→ **TASK TO COMPLETE**: Look below for lines that hold the string "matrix" and copy each one.

Saved entries
* * *

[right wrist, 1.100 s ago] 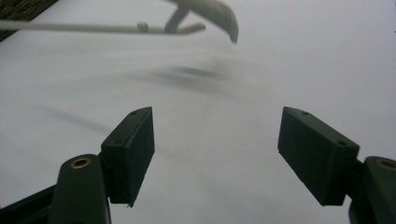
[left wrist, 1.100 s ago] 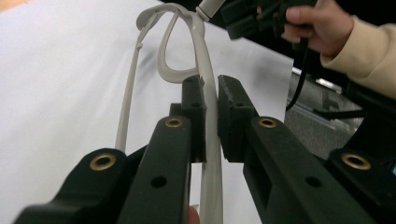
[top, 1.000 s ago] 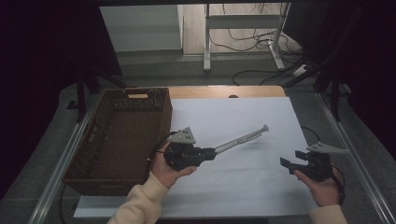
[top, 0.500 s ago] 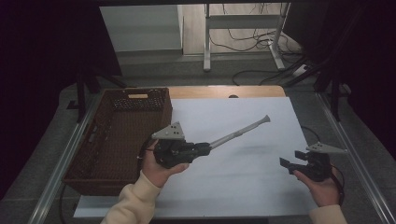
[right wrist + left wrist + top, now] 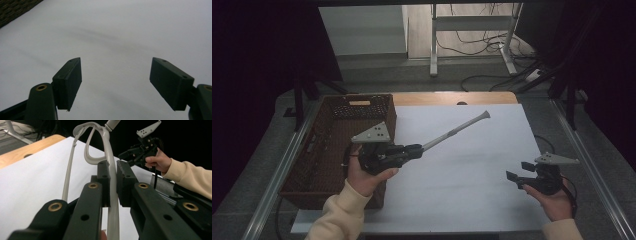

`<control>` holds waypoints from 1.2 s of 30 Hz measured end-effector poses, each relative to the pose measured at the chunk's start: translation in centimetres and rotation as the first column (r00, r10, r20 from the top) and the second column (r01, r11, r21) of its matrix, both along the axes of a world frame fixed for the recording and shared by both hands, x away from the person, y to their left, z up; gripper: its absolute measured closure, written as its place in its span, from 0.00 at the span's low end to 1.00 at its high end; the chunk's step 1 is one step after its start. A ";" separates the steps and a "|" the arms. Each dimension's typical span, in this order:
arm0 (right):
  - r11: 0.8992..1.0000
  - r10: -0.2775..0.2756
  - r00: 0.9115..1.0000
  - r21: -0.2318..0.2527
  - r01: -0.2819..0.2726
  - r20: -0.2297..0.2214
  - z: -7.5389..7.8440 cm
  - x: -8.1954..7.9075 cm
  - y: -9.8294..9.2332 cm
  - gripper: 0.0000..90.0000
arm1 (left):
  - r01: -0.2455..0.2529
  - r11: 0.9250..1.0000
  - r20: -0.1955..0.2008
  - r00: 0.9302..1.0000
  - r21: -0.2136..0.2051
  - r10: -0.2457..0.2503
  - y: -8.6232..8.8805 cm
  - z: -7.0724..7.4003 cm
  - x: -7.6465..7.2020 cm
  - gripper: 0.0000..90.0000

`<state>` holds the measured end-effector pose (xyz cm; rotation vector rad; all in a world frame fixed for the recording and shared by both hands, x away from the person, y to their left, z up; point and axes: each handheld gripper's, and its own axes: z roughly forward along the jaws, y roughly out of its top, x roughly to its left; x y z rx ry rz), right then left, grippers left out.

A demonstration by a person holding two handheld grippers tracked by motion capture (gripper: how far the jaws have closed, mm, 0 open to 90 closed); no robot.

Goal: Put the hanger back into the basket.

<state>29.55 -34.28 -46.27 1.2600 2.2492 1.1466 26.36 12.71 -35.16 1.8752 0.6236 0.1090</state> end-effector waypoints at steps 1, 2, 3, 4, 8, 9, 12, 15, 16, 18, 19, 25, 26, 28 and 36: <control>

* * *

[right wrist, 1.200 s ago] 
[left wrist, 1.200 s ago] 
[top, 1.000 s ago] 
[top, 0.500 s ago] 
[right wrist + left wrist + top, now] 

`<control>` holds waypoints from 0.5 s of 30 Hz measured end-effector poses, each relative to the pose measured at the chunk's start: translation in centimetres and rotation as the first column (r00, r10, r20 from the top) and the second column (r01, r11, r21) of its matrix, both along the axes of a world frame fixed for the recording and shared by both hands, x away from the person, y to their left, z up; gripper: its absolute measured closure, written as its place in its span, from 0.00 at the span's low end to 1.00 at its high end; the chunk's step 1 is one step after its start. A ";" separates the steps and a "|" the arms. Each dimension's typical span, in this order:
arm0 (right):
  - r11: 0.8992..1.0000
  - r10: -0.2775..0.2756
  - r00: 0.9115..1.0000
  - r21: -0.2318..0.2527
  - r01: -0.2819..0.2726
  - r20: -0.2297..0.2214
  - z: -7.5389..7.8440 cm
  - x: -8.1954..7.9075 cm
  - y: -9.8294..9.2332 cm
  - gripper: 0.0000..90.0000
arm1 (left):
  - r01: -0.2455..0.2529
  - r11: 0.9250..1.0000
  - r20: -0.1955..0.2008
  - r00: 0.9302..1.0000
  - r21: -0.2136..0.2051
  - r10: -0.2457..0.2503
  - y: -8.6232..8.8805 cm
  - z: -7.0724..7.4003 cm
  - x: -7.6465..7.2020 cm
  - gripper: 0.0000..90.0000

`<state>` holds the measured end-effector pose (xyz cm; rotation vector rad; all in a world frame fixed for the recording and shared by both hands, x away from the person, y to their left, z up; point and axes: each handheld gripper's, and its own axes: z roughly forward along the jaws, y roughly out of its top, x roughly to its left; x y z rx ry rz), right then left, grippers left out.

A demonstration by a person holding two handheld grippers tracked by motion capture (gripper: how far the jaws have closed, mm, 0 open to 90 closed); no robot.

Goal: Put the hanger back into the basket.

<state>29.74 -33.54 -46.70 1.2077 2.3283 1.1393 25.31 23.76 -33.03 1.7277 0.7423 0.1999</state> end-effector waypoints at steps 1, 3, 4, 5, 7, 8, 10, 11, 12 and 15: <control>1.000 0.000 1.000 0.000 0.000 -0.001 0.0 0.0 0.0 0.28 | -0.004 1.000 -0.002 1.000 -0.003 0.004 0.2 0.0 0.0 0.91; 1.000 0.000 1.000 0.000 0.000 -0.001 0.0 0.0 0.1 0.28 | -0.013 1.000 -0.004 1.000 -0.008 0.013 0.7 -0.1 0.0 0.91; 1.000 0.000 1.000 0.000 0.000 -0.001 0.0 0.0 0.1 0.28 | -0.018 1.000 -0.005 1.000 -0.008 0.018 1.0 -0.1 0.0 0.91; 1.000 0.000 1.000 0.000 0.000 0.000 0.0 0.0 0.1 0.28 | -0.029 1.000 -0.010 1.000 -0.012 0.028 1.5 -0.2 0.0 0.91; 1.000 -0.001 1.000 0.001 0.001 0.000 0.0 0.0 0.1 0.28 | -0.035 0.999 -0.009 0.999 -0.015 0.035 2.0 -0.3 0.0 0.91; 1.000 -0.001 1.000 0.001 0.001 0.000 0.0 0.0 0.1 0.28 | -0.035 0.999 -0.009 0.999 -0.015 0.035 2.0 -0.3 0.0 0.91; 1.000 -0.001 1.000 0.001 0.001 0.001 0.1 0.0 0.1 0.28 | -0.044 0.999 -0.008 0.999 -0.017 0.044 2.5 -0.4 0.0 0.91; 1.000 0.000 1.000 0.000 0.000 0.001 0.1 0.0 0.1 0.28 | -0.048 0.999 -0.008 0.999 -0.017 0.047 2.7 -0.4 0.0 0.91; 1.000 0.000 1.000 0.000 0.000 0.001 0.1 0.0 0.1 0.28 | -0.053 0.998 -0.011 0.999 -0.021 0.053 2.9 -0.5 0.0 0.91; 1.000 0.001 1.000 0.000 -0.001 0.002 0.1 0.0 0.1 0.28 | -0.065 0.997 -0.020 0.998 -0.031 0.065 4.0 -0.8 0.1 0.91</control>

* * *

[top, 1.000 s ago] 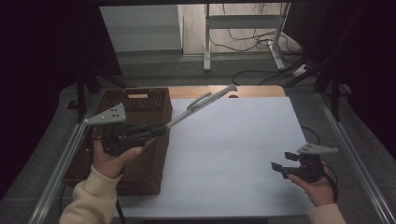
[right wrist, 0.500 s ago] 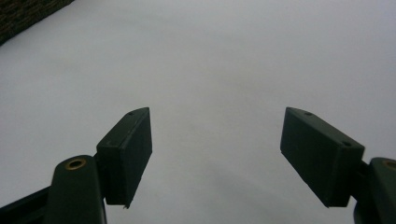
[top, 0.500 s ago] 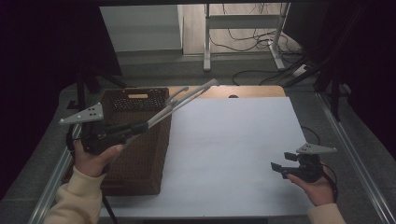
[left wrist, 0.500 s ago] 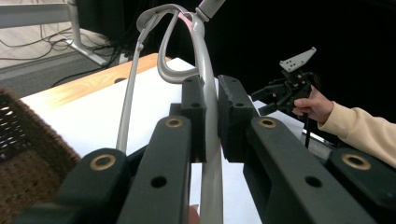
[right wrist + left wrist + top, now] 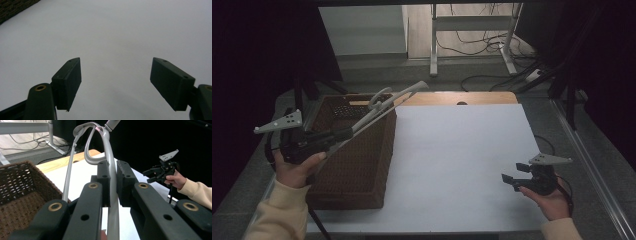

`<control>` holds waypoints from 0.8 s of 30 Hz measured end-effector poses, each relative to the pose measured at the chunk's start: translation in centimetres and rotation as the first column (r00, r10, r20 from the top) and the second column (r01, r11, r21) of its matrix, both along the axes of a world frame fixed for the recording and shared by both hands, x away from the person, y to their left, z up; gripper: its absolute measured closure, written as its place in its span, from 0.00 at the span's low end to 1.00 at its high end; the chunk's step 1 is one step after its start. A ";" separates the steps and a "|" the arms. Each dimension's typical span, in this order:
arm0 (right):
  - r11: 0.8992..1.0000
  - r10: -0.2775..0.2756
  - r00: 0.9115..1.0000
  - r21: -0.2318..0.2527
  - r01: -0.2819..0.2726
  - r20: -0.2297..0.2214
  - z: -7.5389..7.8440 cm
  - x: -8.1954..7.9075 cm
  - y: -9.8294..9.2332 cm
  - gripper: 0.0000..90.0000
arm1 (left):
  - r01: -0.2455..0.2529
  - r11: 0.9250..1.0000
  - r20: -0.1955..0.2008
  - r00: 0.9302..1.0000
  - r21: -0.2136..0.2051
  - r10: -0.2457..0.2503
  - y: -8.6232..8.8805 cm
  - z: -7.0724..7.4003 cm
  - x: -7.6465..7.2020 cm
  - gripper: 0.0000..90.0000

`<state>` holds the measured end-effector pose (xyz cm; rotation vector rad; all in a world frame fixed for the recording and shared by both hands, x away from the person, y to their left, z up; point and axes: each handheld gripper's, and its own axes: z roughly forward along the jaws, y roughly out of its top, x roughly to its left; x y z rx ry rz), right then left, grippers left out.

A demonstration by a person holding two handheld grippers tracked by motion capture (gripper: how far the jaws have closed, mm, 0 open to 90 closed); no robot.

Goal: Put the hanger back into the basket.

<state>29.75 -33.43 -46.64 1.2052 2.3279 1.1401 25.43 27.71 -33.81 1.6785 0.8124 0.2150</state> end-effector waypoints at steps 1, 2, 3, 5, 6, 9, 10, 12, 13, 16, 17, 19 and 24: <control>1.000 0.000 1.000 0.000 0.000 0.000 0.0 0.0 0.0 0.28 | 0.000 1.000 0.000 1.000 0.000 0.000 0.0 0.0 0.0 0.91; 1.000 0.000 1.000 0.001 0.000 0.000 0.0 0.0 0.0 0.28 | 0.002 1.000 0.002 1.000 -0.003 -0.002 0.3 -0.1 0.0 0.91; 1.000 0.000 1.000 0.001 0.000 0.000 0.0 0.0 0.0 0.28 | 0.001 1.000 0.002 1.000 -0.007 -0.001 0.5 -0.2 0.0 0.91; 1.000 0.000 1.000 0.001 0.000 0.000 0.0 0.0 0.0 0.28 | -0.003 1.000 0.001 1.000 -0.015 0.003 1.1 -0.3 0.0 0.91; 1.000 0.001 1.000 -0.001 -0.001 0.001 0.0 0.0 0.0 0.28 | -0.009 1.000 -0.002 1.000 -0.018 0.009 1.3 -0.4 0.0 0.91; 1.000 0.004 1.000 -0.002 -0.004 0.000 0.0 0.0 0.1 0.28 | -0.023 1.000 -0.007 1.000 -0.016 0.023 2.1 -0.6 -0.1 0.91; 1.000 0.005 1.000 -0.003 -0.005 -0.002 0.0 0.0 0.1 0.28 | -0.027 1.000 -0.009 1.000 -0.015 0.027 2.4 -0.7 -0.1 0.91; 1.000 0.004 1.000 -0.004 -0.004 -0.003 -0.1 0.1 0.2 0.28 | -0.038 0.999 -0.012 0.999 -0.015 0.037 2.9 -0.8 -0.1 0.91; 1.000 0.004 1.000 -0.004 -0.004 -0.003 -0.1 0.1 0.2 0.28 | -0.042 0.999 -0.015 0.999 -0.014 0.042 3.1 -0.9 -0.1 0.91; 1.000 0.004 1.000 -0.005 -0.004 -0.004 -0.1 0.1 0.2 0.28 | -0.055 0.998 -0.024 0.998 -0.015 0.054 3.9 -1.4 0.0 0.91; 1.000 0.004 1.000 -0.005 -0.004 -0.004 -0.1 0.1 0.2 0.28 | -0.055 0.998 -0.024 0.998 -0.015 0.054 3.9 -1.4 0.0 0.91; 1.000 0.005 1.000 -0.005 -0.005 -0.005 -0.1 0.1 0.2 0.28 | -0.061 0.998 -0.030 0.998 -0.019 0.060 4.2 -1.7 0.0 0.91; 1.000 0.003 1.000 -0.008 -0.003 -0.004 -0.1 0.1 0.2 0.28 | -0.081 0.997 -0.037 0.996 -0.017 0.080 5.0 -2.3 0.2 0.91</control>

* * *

→ **WRITTEN SOLUTION**:
`<control>` holds waypoints from 1.2 s of 30 Hz measured end-effector poses, each relative to the pose measured at the chunk's start: translation in centimetres and rotation as the first column (r00, r10, r20 from the top) and the second column (r01, r11, r21) of its matrix, both along the axes of a world frame fixed for the recording and shared by both hands, x away from the person, y to their left, z up; gripper: its absolute measured closure, written as its place in its span, from 0.00 at the span's low end to 1.00 at its high end; the chunk's step 1 is one step after its start. A ";" separates the steps and a "|" the arms. Each dimension's typical span, in this order:
`<control>` holds waypoints from 0.5 s of 30 Hz measured end-effector poses, each relative to the pose measured at the chunk's start: translation in centimetres and rotation as the first column (r00, r10, r20 from the top) and the second column (r01, r11, r21) of its matrix, both along the axes of a world frame fixed for the recording and shared by both hands, x away from the person, y to their left, z up; gripper: its absolute measured closure, written as its place in its span, from 0.00 at the span's low end to 1.00 at its high end; the chunk's step 1 is one step after its start. A ";" separates the steps and a "|" the arms. Each dimension's typical span, in this order:
`<control>` holds waypoints from 0.8 s of 30 Hz measured end-effector poses, each relative to the pose measured at the chunk's start: translation in centimetres and rotation as the first column (r00, r10, r20 from the top) and the second column (r01, r11, r21) of its matrix, both along the axes of a world frame fixed for the recording and shared by both hands, x away from the person, y to their left, z up; gripper: its absolute measured closure, written as its place in its span, from 0.00 at the span's low end to 1.00 at its high end; the chunk's step 1 is one step after its start. A ";" separates the steps and a "|" the arms. Each dimension's typical span, in this order:

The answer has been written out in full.